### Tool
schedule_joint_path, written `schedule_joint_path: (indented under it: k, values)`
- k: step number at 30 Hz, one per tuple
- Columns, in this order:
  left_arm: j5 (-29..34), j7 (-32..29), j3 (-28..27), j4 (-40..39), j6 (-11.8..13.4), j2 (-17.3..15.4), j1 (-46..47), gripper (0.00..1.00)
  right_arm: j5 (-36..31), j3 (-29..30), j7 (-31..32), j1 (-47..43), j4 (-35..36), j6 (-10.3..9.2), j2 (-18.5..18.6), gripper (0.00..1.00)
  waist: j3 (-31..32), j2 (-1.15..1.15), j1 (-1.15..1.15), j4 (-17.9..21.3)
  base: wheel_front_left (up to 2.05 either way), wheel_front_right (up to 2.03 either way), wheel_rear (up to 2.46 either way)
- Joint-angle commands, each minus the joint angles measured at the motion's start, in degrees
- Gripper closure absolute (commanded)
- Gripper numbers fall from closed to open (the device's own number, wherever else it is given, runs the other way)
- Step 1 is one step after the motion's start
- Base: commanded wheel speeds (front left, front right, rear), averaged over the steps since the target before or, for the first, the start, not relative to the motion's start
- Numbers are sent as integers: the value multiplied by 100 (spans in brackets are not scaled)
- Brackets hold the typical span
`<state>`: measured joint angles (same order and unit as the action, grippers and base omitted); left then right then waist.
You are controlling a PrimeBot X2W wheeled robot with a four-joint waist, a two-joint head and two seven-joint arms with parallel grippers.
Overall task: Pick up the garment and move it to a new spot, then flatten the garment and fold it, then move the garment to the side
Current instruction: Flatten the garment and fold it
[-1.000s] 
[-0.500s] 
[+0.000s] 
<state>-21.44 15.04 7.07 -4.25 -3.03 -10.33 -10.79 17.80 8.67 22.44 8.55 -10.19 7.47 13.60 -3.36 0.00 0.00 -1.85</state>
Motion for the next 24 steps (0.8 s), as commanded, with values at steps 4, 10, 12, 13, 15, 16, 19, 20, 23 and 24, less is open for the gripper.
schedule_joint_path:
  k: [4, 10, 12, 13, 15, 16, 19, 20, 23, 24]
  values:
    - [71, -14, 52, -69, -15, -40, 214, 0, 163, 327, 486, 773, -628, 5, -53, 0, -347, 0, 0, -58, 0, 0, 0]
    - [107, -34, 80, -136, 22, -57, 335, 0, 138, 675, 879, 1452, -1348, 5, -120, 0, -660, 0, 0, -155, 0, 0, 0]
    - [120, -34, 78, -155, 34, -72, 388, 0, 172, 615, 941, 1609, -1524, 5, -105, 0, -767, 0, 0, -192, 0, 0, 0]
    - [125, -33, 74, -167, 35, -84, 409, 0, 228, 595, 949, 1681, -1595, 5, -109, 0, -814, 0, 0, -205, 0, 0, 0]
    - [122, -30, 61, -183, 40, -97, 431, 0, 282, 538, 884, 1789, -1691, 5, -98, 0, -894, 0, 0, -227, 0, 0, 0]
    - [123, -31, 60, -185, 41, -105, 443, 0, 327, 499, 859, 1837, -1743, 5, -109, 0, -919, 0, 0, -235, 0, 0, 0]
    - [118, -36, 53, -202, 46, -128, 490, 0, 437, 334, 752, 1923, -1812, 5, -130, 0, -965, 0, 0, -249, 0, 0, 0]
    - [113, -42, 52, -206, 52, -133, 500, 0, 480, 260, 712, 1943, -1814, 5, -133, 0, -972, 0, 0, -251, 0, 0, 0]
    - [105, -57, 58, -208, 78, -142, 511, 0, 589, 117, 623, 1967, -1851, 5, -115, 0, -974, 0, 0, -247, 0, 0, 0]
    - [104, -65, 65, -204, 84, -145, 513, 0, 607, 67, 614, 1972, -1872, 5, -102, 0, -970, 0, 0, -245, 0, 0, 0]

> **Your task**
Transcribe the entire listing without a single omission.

> **Completed exercise**
### Tool
schedule_joint_path, written `schedule_joint_path: (indented under it: k, values)`
- k: step number at 30 Hz, one per tuple
- Columns, in this order:
  left_arm: j5 (-29..34), j7 (-32..29), j3 (-28..27), j4 (-40..39), j6 (-11.8..13.4), j2 (-17.3..15.4), j1 (-46..47), gripper (0.00..1.00)
  right_arm: j5 (-36..31), j3 (-29..30), j7 (-31..32), j1 (-47..43), j4 (-35..36), j6 (-10.3..9.2), j2 (-18.5..18.6), gripper (0.00..1.00)
  waist: j3 (-31..32), j2 (-1.15..1.15), j1 (-1.15..1.15), j4 (-17.9..21.3)
  base: wheel_front_left (up to 2.05 either way), wheel_front_right (up to 2.03 either way), wheel_rear (up to 2.46 either way)
- Joint-angle commands, each minus the joint angles measured at the motion's start, in degrees
- Gripper closure absolute (commanded)
- Gripper numbers fall from closed to open (the device's own number, wherever else it is given, runs the other way)
- Step 1 is one step after the motion's start
- Base: commanded wheel speeds (front left, front right, rear), averaged over the steps since the target before or, for the first, the start, not relative to the motion's start
- Numbers are sent as integers: the value multiplied by 100 (spans in brackets are not scaled)
- Brackets hold the typical span
`<state>`: measured joint angles (same order and unit as the action, grippers and base omitted); left then right then waist.
You are controlling a PrimeBot X2W wheeled robot with a four-joint waist, a two-joint head and two seven-joint arms with parallel grippers.
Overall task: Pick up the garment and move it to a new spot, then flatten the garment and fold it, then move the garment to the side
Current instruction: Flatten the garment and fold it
[-1.000s] 
[-0.500s] 
[+0.000s] 
<state>-21.44 15.04 7.07 -4.25 -3.03 -10.33 -10.79 17.80 8.67 22.44 8.55 -10.19 7.47 13.60 -3.36 0.00 0.00 -1.85</state>
Motion for the next 24 steps (0.8 s), as commanded, with values at steps 4, 10, 12, 13, 15, 16, 19, 20, 23 and 24, less is open for the gripper.
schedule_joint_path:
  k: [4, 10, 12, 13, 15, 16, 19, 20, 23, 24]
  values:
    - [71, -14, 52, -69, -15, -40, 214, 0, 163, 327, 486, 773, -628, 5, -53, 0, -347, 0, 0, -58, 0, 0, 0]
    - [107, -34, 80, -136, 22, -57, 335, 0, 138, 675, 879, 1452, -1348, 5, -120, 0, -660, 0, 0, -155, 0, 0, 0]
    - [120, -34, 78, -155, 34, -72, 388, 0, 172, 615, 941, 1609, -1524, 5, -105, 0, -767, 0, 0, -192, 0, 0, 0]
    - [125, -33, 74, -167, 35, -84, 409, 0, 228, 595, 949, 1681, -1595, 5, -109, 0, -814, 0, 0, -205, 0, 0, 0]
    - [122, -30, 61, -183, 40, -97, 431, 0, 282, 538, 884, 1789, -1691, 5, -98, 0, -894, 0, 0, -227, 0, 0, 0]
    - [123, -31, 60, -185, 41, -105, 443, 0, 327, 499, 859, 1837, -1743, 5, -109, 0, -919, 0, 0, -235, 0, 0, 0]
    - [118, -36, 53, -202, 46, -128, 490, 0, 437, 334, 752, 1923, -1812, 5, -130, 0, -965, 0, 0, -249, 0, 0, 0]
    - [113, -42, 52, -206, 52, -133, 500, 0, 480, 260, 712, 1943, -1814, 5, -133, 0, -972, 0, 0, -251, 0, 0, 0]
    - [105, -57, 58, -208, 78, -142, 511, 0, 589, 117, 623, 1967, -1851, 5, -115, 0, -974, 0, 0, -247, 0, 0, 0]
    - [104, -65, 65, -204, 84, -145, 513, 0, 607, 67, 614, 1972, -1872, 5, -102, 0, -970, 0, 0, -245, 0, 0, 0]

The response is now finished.